What this task involves: Only the lines from the one with "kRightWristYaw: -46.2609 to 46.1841" onward are wanted, through the last line of the entries, set down exactly.

[Stored items]
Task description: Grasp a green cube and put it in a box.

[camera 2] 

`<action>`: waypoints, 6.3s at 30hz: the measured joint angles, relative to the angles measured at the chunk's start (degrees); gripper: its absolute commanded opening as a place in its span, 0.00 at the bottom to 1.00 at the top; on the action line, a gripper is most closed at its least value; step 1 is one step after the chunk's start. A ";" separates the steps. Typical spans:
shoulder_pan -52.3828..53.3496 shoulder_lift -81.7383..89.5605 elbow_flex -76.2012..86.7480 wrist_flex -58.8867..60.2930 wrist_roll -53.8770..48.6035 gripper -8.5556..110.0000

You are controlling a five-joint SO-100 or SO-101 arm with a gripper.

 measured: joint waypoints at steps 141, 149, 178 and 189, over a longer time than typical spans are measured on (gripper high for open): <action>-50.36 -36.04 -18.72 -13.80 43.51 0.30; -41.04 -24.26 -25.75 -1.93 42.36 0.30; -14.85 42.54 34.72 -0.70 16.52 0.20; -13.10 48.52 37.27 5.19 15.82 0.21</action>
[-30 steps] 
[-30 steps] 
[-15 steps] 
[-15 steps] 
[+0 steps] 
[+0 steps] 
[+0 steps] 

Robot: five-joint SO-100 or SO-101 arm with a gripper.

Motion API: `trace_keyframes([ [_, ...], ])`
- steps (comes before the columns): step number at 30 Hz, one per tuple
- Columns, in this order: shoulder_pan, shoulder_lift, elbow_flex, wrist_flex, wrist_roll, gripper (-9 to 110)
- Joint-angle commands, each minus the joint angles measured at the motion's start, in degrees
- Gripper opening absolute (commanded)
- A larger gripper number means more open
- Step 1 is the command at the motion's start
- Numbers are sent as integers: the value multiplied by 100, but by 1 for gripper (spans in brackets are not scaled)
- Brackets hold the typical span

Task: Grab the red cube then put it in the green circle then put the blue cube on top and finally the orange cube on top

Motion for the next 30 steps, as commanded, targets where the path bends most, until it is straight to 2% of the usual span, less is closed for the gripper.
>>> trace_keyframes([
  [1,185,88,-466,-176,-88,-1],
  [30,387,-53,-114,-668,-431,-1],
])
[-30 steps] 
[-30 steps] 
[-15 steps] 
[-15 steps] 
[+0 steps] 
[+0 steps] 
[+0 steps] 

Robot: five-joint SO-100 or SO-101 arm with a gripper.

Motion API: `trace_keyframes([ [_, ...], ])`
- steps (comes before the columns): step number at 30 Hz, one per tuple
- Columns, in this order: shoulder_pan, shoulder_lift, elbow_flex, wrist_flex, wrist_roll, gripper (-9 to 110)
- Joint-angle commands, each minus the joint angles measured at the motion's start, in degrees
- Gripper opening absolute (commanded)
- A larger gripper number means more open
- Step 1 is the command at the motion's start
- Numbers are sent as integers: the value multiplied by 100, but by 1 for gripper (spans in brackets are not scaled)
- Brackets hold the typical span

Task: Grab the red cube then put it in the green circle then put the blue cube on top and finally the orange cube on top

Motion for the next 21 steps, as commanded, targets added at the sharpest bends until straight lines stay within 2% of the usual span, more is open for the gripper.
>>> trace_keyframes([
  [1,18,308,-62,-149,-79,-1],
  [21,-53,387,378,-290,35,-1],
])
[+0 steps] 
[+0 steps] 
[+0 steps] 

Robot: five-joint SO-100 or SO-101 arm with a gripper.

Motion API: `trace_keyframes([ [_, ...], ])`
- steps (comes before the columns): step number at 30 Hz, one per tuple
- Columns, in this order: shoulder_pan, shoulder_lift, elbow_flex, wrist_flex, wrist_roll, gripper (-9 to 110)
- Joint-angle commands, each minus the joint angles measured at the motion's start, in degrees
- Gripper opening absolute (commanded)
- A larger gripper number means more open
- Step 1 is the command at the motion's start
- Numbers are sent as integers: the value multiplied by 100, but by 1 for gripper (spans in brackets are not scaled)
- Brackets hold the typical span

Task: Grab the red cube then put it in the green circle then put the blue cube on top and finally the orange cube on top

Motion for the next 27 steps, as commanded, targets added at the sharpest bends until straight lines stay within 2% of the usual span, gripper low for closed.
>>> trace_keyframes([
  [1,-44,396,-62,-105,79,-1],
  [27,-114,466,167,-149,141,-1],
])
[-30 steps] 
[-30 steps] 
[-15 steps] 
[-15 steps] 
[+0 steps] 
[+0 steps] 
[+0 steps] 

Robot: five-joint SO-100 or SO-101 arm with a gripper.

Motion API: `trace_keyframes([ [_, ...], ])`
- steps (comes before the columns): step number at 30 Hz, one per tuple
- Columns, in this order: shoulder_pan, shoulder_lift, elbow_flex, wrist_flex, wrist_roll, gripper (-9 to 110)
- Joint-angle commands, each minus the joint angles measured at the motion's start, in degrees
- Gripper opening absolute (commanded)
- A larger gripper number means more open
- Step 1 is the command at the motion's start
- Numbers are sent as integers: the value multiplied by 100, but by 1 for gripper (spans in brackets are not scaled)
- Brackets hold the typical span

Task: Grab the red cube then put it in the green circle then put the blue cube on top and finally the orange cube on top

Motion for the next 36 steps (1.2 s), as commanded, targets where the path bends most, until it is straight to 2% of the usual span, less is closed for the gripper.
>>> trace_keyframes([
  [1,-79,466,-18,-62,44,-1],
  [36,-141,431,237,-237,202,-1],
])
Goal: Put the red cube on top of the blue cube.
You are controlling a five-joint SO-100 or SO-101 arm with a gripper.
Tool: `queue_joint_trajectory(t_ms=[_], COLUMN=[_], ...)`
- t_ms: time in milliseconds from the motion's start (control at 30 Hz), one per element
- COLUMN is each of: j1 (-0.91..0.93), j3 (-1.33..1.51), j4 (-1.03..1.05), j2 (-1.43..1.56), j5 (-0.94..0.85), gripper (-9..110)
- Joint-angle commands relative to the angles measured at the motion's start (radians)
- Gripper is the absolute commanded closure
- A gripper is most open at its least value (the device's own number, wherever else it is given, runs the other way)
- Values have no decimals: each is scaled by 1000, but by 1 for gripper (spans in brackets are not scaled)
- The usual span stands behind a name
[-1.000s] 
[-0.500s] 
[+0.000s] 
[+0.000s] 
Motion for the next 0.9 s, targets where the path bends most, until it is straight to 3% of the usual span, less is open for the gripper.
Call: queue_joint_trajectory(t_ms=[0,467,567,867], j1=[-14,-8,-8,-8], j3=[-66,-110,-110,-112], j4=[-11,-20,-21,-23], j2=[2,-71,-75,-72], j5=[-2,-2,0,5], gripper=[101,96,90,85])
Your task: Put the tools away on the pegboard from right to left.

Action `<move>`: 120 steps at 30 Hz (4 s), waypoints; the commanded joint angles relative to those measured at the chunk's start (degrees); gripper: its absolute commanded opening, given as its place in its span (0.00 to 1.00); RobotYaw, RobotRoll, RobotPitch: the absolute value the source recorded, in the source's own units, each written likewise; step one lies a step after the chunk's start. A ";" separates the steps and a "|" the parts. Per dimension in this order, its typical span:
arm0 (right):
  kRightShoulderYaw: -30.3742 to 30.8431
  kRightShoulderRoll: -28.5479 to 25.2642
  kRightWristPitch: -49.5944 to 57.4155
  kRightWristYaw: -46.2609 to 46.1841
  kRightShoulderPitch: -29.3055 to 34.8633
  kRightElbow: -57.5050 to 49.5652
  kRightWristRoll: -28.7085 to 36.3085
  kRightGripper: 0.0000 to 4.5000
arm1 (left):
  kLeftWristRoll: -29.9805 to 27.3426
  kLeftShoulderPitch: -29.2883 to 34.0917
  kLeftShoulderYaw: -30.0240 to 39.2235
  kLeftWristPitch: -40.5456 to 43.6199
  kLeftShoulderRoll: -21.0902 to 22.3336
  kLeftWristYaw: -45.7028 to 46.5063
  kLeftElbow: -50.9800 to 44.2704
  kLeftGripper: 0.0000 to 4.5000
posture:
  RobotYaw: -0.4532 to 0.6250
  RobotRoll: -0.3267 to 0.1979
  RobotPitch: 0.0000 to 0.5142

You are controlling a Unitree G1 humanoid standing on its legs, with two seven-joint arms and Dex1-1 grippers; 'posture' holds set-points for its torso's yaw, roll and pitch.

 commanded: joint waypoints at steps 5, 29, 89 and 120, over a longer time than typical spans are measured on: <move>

Solution for this exercise:
  kRightWristYaw: -46.2609 to 46.1841
  kRightShoulderPitch: -29.3055 to 34.8633
  kRightElbow: -57.5050 to 49.5652
  kRightWristRoll: -28.7085 to 36.3085
  kRightGripper: 0.0000 to 4.5000
arm1 (left):
  kLeftWristRoll: -29.9805 to 27.3426
  kLeftShoulderPitch: -29.2883 to 34.0917
  kLeftShoulderYaw: -30.0240 to 39.2235
  kLeftWristPitch: -40.5456 to 43.6199
  kLeftShoulderRoll: -21.0902 to 22.3336
  kLeftWristYaw: -45.7028 to 46.5063
  kLeftElbow: -50.9800 to 44.2704
  kLeftGripper: 0.0000 to 4.5000
posture:
  RobotYaw: -0.4532 to 0.6250
  RobotRoll: -0.3267 to 0.1979
  RobotPitch: 0.0000 to 0.5142

You are controlling a Unitree G1 humanoid standing on its legs, with two seven-joint arms and Dex1-1 grippers; 'posture' holds set-points for its torso's yaw, roll and pitch.

 commanded: joint waypoints at steps 5, 29, 89 and 120, over a longer time than typical spans are measured on: <move>

That completes the response to the exercise.